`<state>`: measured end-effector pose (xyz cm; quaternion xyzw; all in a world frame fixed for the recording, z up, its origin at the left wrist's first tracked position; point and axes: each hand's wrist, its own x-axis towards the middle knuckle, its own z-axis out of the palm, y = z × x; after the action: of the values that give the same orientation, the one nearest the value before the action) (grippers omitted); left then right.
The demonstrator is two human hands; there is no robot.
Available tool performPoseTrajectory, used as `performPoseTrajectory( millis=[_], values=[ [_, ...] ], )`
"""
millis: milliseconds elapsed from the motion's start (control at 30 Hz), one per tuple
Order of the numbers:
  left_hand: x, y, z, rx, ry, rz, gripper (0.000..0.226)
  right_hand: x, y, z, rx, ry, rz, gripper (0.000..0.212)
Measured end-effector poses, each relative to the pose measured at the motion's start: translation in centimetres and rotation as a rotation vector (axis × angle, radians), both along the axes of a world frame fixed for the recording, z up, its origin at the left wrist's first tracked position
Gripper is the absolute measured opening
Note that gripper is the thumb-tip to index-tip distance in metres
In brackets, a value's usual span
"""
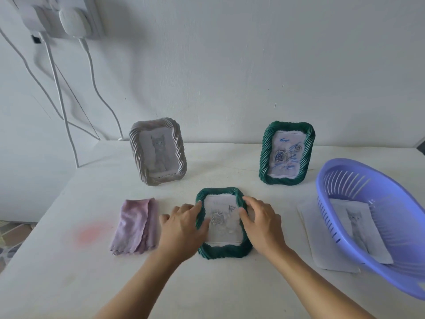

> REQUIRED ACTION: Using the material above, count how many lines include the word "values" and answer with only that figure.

> EXERCISE SOLUTION: 2